Exercise details: The sole answer should be the number of lines in the material below that hold "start".

Supplied information:
▬▬▬▬▬▬▬▬▬▬

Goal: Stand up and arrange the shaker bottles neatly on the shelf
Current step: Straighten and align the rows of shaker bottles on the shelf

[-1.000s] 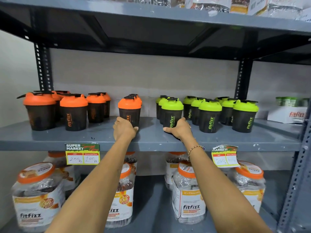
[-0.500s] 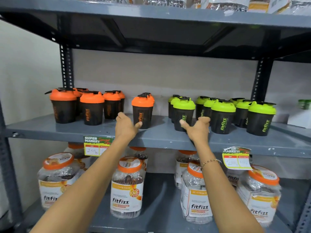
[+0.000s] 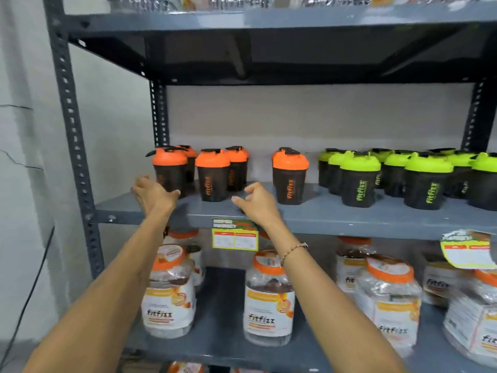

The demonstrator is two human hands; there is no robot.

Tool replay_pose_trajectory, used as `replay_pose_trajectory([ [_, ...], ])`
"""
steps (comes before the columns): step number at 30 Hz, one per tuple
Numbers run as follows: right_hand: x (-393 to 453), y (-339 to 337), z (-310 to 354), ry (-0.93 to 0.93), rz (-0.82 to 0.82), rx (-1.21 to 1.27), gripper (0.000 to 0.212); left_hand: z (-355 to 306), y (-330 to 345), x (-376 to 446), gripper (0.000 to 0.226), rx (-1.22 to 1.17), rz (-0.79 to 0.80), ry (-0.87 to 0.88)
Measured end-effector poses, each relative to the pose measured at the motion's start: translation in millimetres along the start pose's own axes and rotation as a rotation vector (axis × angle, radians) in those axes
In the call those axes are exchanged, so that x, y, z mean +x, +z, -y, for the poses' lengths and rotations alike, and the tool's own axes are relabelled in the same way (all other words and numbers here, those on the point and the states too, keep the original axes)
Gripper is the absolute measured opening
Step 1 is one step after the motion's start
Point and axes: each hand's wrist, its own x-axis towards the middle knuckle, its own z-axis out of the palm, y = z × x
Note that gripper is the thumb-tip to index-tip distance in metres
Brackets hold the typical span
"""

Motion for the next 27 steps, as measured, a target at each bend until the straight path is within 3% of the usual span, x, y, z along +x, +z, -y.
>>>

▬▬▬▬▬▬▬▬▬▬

Answer box: 2